Biden nominates Philip Jefferson to number 2 spot at the Fed
US President Joe Biden on Friday nominated Philip Jefferson to the number two job at the Federal Reserve, a position left vacant since Lael Brainard left for the White House in February.
If confirmed, he would take over as vice chair at a crucial time for the Fed, which has raised interest rates 10 times since last year as it looks to tackle above-target inflation.
Biden also tapped current World Bank executive director Adriana Kugler to serve as a Federal Reserve governor, and renominated Lisa Cook to serve a full 14-year term as a governor at the bank, the White House said in a statement.
"I am confident these nominees will help build upon the historically strong economic recovery we have had under my administration," Biden said, adding he was believed the nominees understood the bipartisan nature of the role.
"I am deeply honored by the trust President Biden and Vice President (Kamala) Harris have shown me with the nomination," Jefferson told a conference in California on Friday, according to prepared remarks.
- First Hispanic Fed governor -
If confirmed, Kugler will become the first Hispanic-American to serve on the Fed's governing body, and would have a key role to play in setting the benchmark interest rate.
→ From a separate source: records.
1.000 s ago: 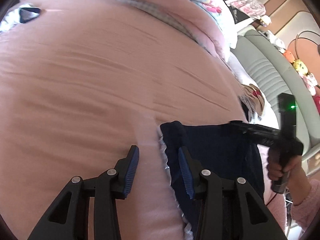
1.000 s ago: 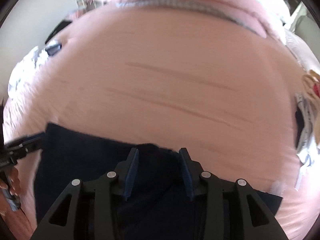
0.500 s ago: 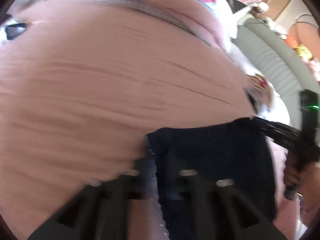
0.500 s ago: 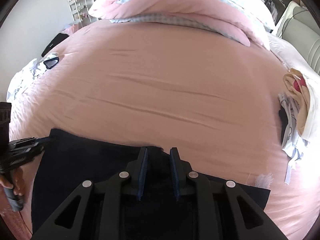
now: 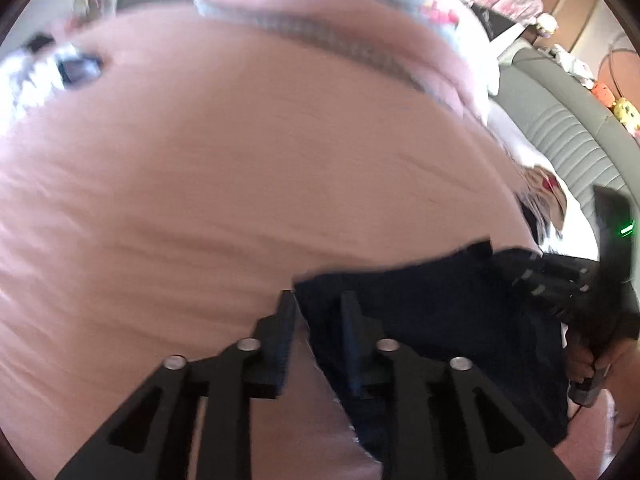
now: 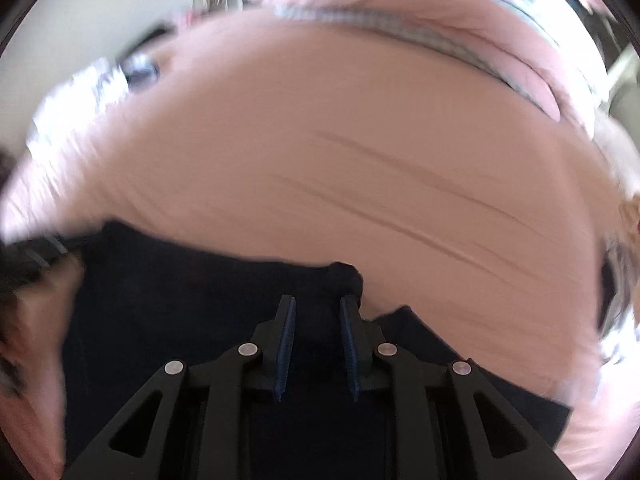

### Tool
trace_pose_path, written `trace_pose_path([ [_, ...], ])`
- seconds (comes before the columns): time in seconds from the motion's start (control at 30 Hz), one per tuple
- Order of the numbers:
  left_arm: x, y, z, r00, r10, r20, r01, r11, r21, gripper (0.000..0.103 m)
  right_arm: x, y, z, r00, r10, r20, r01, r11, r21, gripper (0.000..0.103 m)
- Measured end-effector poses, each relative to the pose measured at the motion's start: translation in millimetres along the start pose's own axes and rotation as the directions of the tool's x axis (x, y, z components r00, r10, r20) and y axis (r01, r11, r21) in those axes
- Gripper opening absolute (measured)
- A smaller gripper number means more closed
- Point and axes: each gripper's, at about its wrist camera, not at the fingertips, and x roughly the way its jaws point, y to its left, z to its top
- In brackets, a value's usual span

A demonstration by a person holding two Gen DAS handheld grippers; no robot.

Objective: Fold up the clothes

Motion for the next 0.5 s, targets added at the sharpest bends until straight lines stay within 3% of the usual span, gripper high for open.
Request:
trace_pose_path([
  [0.07, -2, 3, -1, 1.0, 0.01, -0.009, -0.01, 1.0, -0.001, 0.026, 10, 3, 0, 0.996, -0.091, -0.015, 0.09, 0.996, -0.028, 0.022],
  [0.2, -8, 3, -9, 0.997, -0.068, -0.021, 0.069, 0.997, 0.039, 0.026, 4, -28, 2, 0.996, -0.089, 0.012, 0.086, 0.986, 0.141, 0.022],
  [0.27, -10, -5, -10, 0.99, -0.138, -0.015, 0.139, 0.986, 0.092, 0.026, -6, -28, 0, 0.998, -0.043, 0.036, 0.037, 0.988, 0.149, 0.022],
  [0.33, -7, -12, -10, 0.982, -0.186, -0.03, 0.188, 0.972, 0.138, 0.026, -17, -16, -2, 0.997, 0.007, 0.071, -0.013, 0.996, 0.083, 0.022],
  [0.37, -3, -14, -9, 0.98, -0.192, -0.051, 0.198, 0.968, 0.153, 0.026, -18, -7, -4, 0.996, 0.059, 0.063, -0.062, 0.997, 0.049, 0.022],
  [0.43, 5, -19, -8, 0.975, -0.203, -0.094, 0.217, 0.959, 0.182, 0.026, -5, -1, -8, 0.978, 0.207, -0.03, -0.205, 0.976, 0.07, 0.022],
  [0.47, 9, -21, -7, 0.971, -0.208, -0.116, 0.227, 0.954, 0.197, 0.026, 5, -1, -12, 0.973, 0.22, -0.069, -0.213, 0.973, 0.091, 0.019],
  [0.5, 22, -21, -7, 0.978, -0.15, -0.145, 0.18, 0.958, 0.224, 0.026, 6, -1, -14, 0.978, 0.205, -0.049, -0.201, 0.977, 0.078, 0.018],
])
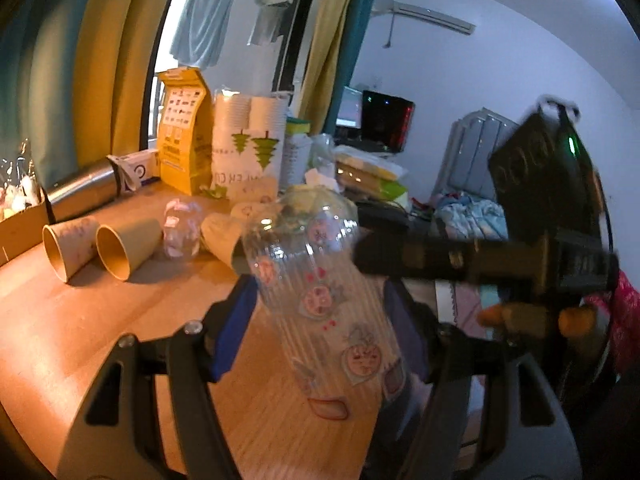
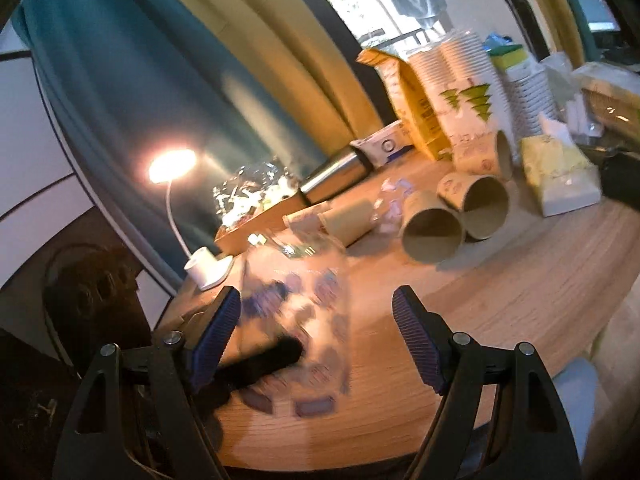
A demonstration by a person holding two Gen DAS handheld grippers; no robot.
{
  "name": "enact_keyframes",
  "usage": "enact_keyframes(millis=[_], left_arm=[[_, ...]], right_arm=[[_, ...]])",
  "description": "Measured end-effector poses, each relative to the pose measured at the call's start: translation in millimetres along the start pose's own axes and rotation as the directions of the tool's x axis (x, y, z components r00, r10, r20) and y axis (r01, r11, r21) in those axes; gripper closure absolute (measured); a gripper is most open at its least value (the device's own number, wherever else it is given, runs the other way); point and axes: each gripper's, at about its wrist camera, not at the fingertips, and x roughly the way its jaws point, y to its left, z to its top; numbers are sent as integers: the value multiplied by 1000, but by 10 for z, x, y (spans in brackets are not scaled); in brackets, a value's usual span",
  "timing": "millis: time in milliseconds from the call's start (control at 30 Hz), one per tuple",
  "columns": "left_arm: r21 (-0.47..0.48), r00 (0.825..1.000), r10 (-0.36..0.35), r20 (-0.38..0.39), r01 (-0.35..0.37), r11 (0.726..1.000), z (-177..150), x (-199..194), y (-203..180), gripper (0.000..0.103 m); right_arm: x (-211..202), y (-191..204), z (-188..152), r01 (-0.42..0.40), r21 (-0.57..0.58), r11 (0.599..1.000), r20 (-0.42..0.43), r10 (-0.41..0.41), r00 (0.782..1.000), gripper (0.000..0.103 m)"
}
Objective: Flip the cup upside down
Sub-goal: 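Lift the clear plastic cup with the right tool and rotate it over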
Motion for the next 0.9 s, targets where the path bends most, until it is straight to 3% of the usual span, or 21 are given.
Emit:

Jefferson, who has served as a Fed governor since his Senate confirmation last year, would become the second Black man to serve as Fed vice-chair, underscoring the Biden administration's commitment to diversifying the management of the US central bank.
The three nominees put forward by the Biden administration must now be confirmed by the Democratic-controlled Senate.
By nominating Jefferson and Kugler and renominating Cook, who is a Black woman, "President Biden is signaling that the hopes and dreams of Black and Latino Americans are central to the promise of America," US Democratic Senator Bob Menendez said in a tweet.
"Simply put, we are witnessing history unfold in real time," he said.
If confirmed, the nominees will fill the remaining positions on the Fed's rate-setting committee, which has been operating with just 11 members instead of the usual 12 since Brainard left the Fed to become the director of the National Economic Council.
"These nominees are seasoned economists with the capacity to contribute meaningfully to the work of the Federal Reserve Board," Patrick McHenry, who chairs the Republican-controlled House financial services committee, said in a statement.
"Should they be confirmed to these roles, I urge them to maintain strict impartiality and remain laser focused on reining in inflation," he said.
"Under no circumstances should partisan politics influence the Federal Reserve Board's decision-making," he added.